An exact transcription is needed of the lines below from the one with "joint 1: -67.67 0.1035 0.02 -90" through the one with "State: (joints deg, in", with no other lines and no pictures.

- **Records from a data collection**
+-------+
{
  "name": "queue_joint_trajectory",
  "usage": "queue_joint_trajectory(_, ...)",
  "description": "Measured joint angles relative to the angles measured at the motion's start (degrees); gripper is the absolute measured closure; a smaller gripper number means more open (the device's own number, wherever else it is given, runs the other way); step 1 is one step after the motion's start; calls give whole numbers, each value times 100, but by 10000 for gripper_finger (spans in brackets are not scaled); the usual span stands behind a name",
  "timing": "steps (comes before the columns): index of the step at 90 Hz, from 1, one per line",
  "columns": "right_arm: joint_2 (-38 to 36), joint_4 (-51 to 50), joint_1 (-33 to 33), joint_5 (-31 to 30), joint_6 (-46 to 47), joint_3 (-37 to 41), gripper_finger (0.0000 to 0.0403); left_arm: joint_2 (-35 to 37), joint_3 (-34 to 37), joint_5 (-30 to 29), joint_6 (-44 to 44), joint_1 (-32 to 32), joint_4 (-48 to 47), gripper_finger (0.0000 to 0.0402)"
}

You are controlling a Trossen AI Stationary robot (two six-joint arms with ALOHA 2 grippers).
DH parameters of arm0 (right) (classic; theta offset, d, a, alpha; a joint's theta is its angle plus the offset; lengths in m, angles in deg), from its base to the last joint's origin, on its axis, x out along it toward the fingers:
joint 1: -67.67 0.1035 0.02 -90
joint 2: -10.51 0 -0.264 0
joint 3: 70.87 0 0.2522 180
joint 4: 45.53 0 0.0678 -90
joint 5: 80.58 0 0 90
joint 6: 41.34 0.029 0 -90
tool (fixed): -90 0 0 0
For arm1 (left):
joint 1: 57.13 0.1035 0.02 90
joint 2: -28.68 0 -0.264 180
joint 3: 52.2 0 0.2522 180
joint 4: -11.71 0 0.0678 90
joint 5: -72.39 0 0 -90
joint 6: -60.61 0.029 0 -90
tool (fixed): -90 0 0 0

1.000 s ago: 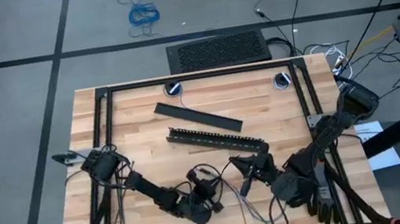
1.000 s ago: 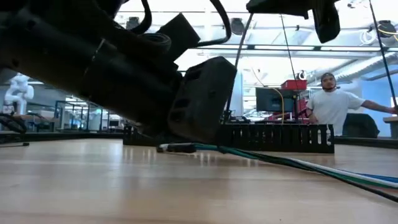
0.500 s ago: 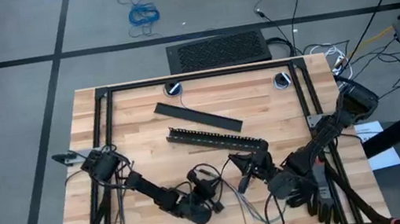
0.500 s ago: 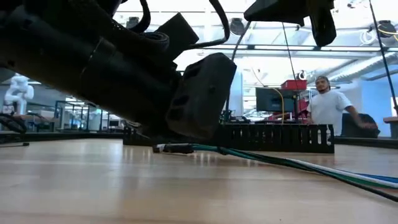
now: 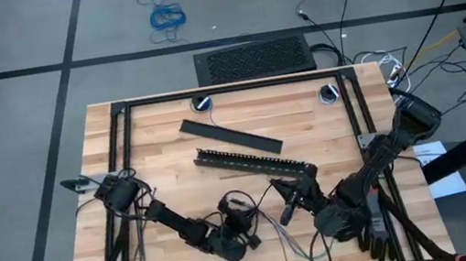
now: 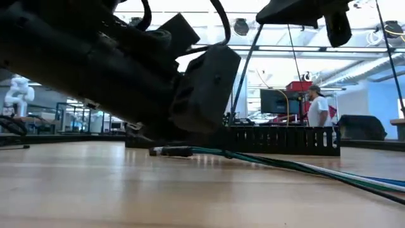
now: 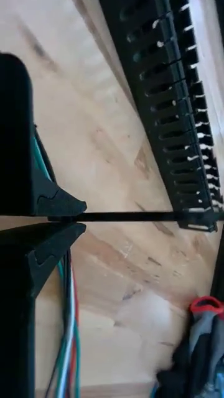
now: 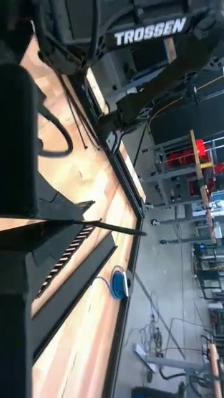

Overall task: Ziptie cables
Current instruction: Wrap the cable wires with the black zip tie

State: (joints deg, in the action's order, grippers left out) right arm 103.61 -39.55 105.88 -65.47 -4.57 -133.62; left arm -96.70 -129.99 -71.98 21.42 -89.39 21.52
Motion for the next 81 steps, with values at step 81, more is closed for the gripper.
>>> queue_joint_trajectory(81,-554,-368,-89,320,-1577,10,403,-379,-8,-88,-61,-59,79,398)
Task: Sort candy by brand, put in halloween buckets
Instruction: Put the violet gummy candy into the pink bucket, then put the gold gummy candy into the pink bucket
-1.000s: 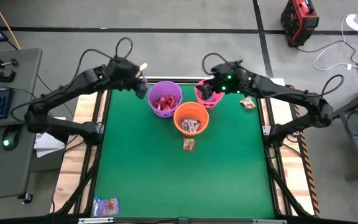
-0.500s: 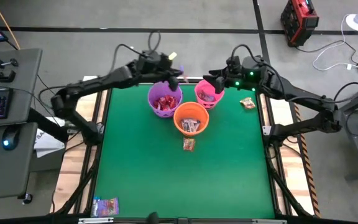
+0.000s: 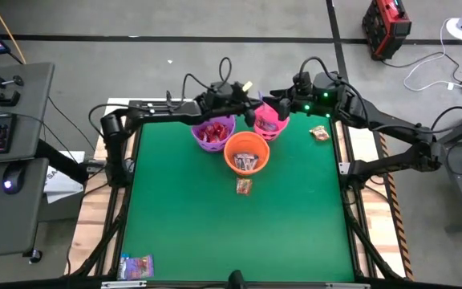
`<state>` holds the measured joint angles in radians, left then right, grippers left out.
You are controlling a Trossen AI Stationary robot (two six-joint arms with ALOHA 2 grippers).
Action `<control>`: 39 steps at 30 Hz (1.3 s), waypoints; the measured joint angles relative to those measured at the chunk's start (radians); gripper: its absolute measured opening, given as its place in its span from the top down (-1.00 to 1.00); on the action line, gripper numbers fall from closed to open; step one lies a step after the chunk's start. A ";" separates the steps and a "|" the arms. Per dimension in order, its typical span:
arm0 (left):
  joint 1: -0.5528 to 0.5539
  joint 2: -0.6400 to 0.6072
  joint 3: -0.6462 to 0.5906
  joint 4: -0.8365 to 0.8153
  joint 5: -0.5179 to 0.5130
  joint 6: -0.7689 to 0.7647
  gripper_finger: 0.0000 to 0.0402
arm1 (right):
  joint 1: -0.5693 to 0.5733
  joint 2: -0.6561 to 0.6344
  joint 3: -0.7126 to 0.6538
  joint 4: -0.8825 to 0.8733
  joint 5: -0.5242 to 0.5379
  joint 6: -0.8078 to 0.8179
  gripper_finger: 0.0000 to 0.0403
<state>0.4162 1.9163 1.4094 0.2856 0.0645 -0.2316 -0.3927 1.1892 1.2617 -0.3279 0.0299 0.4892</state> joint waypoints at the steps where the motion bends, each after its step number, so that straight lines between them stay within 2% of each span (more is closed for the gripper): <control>1: -0.001 0.009 0.000 0.000 0.015 0.000 0.85 | 0.000 0.000 0.000 0.000 0.000 0.000 -0.25; 8: -0.020 0.018 0.000 0.000 0.026 0.025 0.31 | 0.000 0.000 0.000 0.000 0.000 0.000 -0.25; 13: -0.014 -0.037 0.000 -0.028 0.018 0.031 0.01 | 0.000 0.000 0.000 0.000 0.001 0.000 -0.25; 16: -0.002 -0.104 0.000 -0.104 0.019 0.072 -0.06 | 0.000 0.000 0.000 -0.002 0.001 -0.018 -0.25; 19: 0.012 -0.202 0.000 -0.266 0.029 0.113 -0.08 | 0.000 0.000 0.000 -0.038 -0.022 -0.025 -0.25; 23: 0.030 -0.370 -0.009 -0.478 0.056 0.165 -0.07 | 0.031 0.006 0.000 -0.209 -0.076 -0.017 -0.25; 28: 0.030 -0.591 -0.098 -0.577 0.059 0.161 -0.07 | 0.182 0.034 0.000 -0.515 -0.152 0.026 -0.25; 32: 0.030 -0.766 -0.190 -0.573 -0.004 0.072 -0.06 | 0.371 0.105 0.000 -0.674 -0.156 0.116 -0.25; 35: 0.019 -0.874 -0.245 -0.578 -0.056 0.031 -0.06 | 0.498 0.193 0.000 -0.667 -0.110 0.167 -0.25; 39: 0.004 -0.980 -0.287 -0.582 -0.112 0.024 -0.06 | 0.613 0.357 0.000 -0.541 0.042 0.165 -0.25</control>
<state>0.4206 0.9367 1.1224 -0.2959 -0.0472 -0.2072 0.2198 1.5465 1.2617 -0.8694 0.0719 0.6545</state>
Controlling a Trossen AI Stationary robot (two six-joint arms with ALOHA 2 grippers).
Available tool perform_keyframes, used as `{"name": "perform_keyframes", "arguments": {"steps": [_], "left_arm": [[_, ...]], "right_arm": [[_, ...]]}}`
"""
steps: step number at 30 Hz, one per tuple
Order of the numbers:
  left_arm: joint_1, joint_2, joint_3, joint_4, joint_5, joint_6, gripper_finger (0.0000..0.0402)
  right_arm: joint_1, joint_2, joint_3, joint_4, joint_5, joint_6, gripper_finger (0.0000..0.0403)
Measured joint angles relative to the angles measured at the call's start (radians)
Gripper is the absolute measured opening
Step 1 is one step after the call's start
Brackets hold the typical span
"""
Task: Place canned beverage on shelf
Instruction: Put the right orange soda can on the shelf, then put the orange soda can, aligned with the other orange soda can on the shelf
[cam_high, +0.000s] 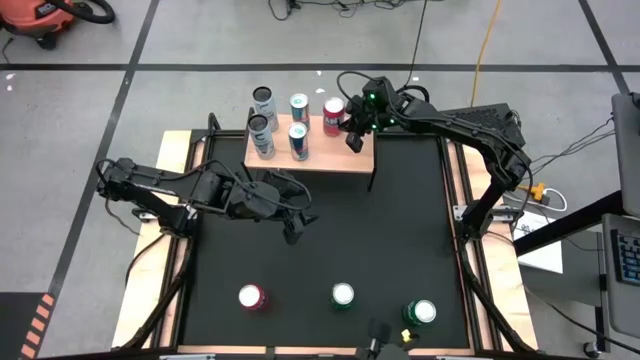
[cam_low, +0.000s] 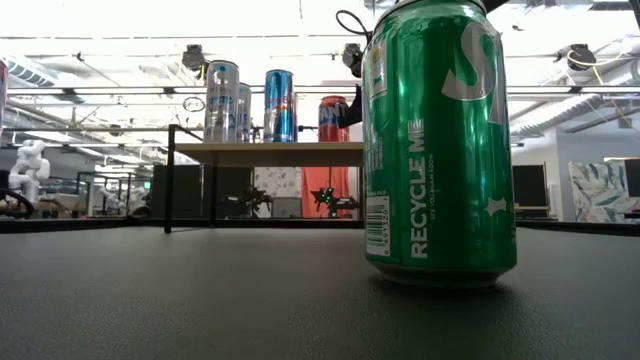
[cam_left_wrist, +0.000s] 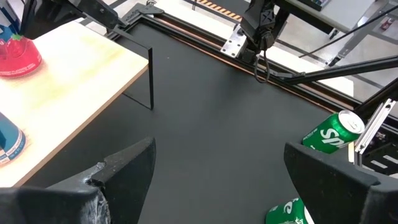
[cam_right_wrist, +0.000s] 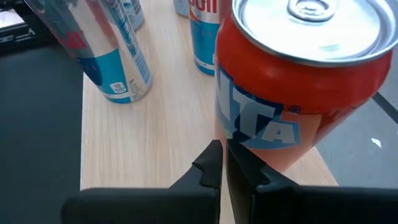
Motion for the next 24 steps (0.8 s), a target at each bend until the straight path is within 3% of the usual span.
{"name": "perform_keyframes", "arguments": {"steps": [9,15,24], "left_arm": [[-0.003,0.000,0.000,0.000,0.018,-0.004,0.0358],[-0.009,-0.024,0.001,-0.006,0.030,-0.028,0.0358],[-0.012,-0.055,0.001,-0.040,0.115,-0.024,0.0358]], "right_arm": [[0.006,-0.062,0.001,-0.111,-0.004,0.036,0.0000],[0.036,-0.183,0.001,-0.228,-0.062,0.178,0.0000],[0.213,-0.334,0.001,-0.365,-0.084,0.375,0.0000]]}}
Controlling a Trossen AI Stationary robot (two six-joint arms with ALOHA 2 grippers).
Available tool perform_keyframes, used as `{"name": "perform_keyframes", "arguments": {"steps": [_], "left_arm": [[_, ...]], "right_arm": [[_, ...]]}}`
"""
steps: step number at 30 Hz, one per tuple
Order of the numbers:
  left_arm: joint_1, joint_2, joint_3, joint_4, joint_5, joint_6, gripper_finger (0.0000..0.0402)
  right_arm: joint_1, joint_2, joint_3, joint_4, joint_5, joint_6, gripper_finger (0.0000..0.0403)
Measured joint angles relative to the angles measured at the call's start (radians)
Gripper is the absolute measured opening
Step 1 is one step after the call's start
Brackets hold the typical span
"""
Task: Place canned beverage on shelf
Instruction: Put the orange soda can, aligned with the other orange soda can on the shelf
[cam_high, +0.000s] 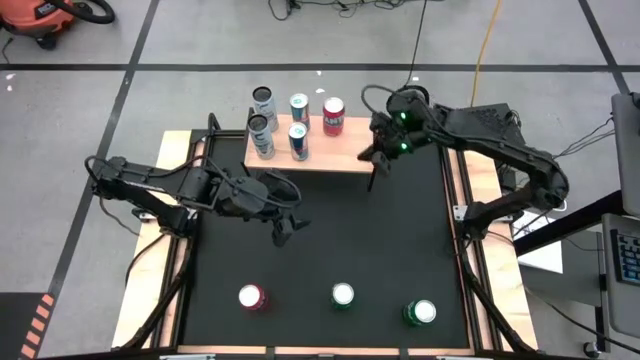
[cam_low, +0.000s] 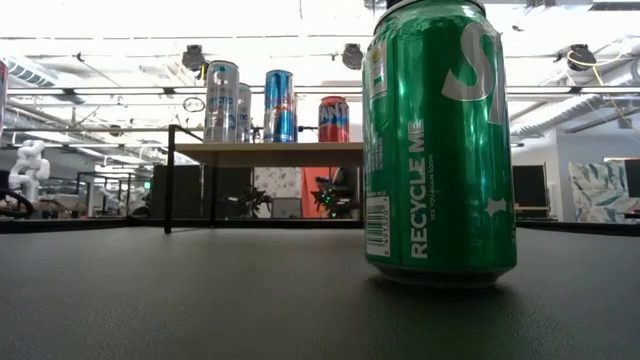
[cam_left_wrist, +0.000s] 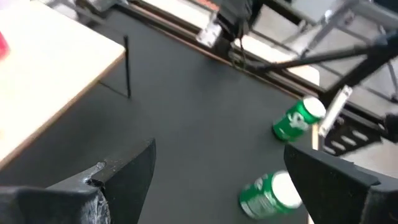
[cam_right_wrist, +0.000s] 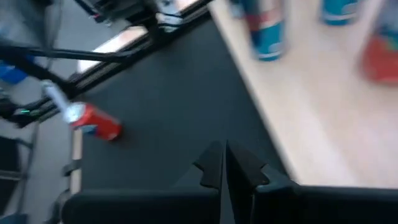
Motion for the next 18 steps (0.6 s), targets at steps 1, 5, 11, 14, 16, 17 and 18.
{"name": "perform_keyframes", "arguments": {"steps": [1,5,11,14,16,17,18], "left_arm": [[-0.002,-0.002,0.000,-0.001,0.016,-0.001,0.0358],[-0.025,-0.007,0.000,-0.021,0.056,-0.003,0.0358],[-0.106,-0.006,0.000,-0.044,0.065,-0.030,0.0358],[-0.150,-0.006,0.000,-0.048,0.023,-0.036,0.0358],[-0.174,-0.006,0.000,-0.049,0.002,-0.038,0.0358],[-0.185,-0.006,0.000,-0.049,-0.001,-0.035,0.0358],[-0.196,-0.006,0.000,-0.052,-0.001,-0.027,0.0358]], "right_arm": [[0.024,-0.011,0.000,-0.002,0.002,0.022,0.0000],[0.122,-0.049,0.000,-0.018,0.035,0.103,0.0000],[0.261,-0.081,0.000,-0.057,0.146,0.178,0.0000],[0.321,-0.087,0.000,-0.064,0.161,0.205,0.0000],[0.357,-0.087,0.000,-0.064,0.160,0.215,0.0000],[0.375,-0.087,0.000,-0.064,0.160,0.215,0.0000],[0.394,-0.087,0.000,-0.064,0.160,0.215,0.0000]]}}
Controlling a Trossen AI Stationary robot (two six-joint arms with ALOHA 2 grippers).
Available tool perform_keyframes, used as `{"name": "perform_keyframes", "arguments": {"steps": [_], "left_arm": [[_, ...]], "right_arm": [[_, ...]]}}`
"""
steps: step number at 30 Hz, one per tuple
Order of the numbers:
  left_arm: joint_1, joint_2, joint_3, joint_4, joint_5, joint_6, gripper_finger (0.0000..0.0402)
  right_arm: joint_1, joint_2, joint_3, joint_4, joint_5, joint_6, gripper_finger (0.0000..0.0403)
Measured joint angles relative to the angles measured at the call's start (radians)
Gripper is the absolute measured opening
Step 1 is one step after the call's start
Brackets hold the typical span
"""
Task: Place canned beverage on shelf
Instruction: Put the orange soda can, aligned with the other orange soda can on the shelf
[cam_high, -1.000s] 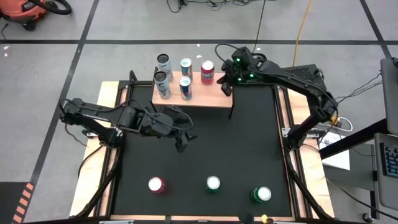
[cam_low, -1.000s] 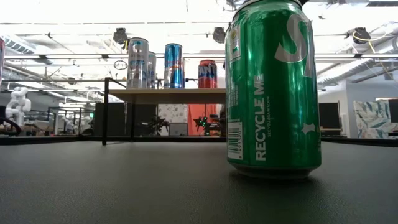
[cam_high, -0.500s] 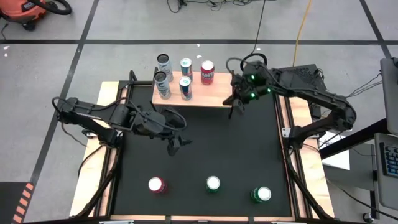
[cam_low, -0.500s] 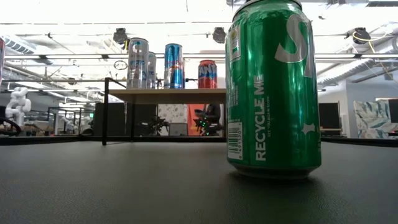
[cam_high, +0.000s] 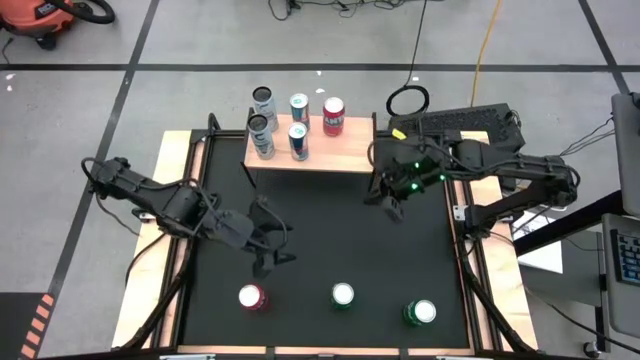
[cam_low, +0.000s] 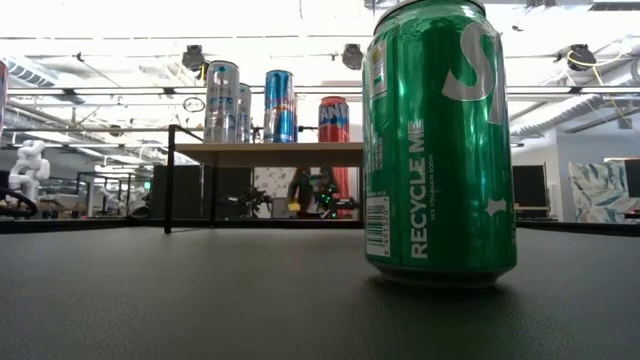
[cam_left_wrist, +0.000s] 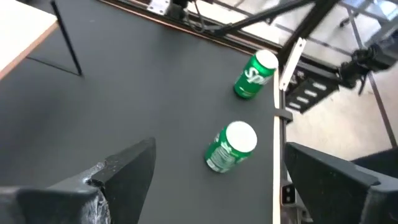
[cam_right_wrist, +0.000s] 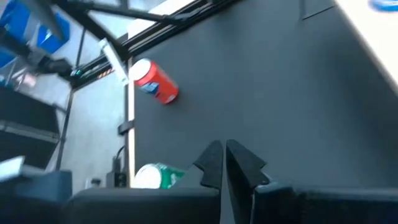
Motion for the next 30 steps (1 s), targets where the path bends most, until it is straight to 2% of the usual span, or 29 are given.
{"name": "perform_keyframes", "arguments": {"steps": [6,12,18,26,28,30], "left_arm": [[-0.060,0.000,0.000,-0.060,0.001,-0.014,0.0358],[-0.090,0.000,-0.001,-0.120,0.026,-0.155,0.0358],[-0.136,0.000,-0.001,-0.194,0.076,-0.285,0.0358],[-0.197,0.000,-0.001,-0.364,0.078,-0.347,0.0358],[-0.226,0.000,-0.001,-0.384,0.061,-0.352,0.0358],[-0.268,0.000,-0.001,-0.387,-0.025,-0.339,0.0358]], "right_arm": [[0.093,0.000,0.000,0.000,0.000,-0.020,0.0000],[0.154,0.000,0.000,-0.022,0.002,-0.077,0.0000],[0.196,0.001,-0.022,-0.045,0.003,-0.122,0.0000],[0.224,0.002,-0.071,-0.090,0.003,-0.087,0.0000],[0.224,0.002,-0.076,-0.090,0.003,-0.046,0.0000],[0.224,0.002,-0.076,-0.088,0.006,-0.005,0.0000]]}}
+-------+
- **Output for this task**
joint 1: -67.67 0.1035 0.02 -90
joint 2: -10.51 0 -0.264 0
joint 3: 70.87 0 0.2522 180
joint 4: 45.53 0 0.0678 -90
joint 5: 80.58 0 0 90
joint 6: 41.34 0.029 0 -90
tool (fixed): -90 0 0 0
For arm1 (left):
joint 1: 57.13 0.1035 0.02 90
joint 2: -28.68 0 -0.264 180
joint 3: 52.2 0 0.2522 180
joint 4: -11.71 0 0.0678 90
joint 5: -72.39 0 0 -90
joint 6: -60.61 0.029 0 -90
tool (fixed): -90 0 0 0

1.000 s ago: 
1.000 s ago: 
0.500 s ago: 
0.500 s ago: 
now: 
now: 
now: 
now: 

Overall task: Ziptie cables
Current instruction: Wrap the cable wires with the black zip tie

State: (joints deg, in the action's order, grippers left out) right arm 103.61 -39.55 105.88 -65.47 -4.57 -133.62; left arm -96.70 -129.99 -71.98 21.42 -89.39 21.52

The response is complete as it stands.